An exact copy of all the data is needed, with every picture left out.

·····

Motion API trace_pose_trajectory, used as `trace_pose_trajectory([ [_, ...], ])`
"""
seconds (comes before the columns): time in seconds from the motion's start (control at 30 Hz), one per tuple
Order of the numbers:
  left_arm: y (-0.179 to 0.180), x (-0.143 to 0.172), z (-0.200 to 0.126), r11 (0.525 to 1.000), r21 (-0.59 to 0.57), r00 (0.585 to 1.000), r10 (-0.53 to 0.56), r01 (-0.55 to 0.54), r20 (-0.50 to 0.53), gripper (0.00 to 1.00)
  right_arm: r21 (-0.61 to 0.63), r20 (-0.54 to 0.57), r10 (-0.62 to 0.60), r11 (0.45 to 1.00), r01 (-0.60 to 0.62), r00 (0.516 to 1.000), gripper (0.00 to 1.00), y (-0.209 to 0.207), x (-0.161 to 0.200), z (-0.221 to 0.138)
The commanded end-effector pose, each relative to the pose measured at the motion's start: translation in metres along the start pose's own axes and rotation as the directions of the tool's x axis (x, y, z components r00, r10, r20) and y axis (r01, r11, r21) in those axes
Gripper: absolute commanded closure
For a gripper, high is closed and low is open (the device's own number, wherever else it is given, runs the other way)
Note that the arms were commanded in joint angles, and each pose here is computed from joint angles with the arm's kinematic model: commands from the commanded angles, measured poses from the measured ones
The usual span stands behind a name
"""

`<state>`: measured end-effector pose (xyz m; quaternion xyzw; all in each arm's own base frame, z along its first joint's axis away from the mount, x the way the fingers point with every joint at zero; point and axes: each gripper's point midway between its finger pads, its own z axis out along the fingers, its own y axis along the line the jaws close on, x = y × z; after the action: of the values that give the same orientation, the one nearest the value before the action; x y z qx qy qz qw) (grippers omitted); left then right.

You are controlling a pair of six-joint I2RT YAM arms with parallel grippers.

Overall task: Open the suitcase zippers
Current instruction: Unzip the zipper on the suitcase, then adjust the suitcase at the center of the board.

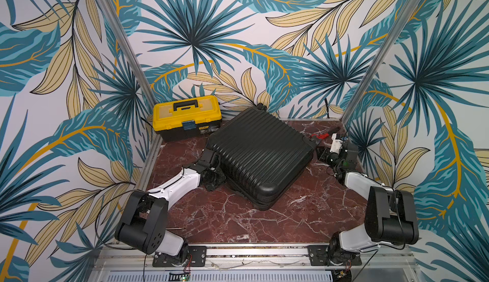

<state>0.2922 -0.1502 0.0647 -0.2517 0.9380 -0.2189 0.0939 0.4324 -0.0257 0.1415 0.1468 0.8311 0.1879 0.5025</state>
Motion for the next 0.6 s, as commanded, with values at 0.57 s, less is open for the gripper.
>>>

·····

* **The completed task**
Motion API trace_pose_trajectory, used as `trace_pose_trajectory([ [_, ...], ])`
"""
seconds (comes before the columns): time in seconds from the motion's start (control at 30 Hz), one per tuple
Order of the numbers:
  left_arm: y (-0.179 to 0.180), x (-0.143 to 0.172), z (-0.200 to 0.126), r11 (0.525 to 1.000), r21 (-0.59 to 0.57), r00 (0.585 to 1.000), r10 (-0.53 to 0.56), r01 (-0.55 to 0.54), r20 (-0.50 to 0.53), gripper (0.00 to 1.00)
  right_arm: r21 (-0.61 to 0.63), r20 (-0.54 to 0.57), r10 (-0.62 to 0.60), r11 (0.45 to 1.00), r01 (-0.60 to 0.62), r00 (0.516 to 1.000), gripper (0.00 to 1.00), y (-0.209 to 0.207), x (-0.161 to 0.200), z (-0.221 to 0.138)
The commanded end-effector pose, each relative to the pose measured at the motion's start: translation in metres along the start pose's own axes and rotation as the directions of the tool's x axis (x, y, z components r00, r10, r20) and y axis (r01, r11, r21) in those axes
Gripper: absolute commanded closure
For a gripper, high is closed and low is open (the device's own number, wherever else it is given, runs the other way)
Note that the arms were commanded in joint angles, and each pose here is computed from joint angles with the arm's kinematic model: commands from the commanded angles, measured poses from the measured ones
The usual span stands behind a name
"""

`<state>`: measured end-effector pose (xyz m; quaternion xyzw; all in each arm's own base frame, z along its first joint's axis away from the mount, x the way the fingers point with every joint at zero; point and axes: each gripper's point midway between its finger pads, its own z axis out along the fingers, its own y axis along the line the jaws close on, x = y × z; after the action: of the values that give the same orientation, the one nearest the value before the action; x y z qx qy qz qw) (grippers omitted); left then right.

You are controlling a pair of six-joint I2RT YAM arms with parallel grippers.

Overall task: Open the suitcase zippers
Current instruction: Unzip the zipper on the suitcase, then adjust the suitcase at the center of the board.


<state>0.2922 -0.1502 0.0647 -0.2517 0.9380 -0.2189 0.0939 0.4324 -0.0257 0.1415 0.1468 0.8311 0.1879 0.5025</state>
Motion for the next 0.6 s, as commanded, with values at 0.57 s, less is open for the gripper.
>>>

The output above is complete as it stands.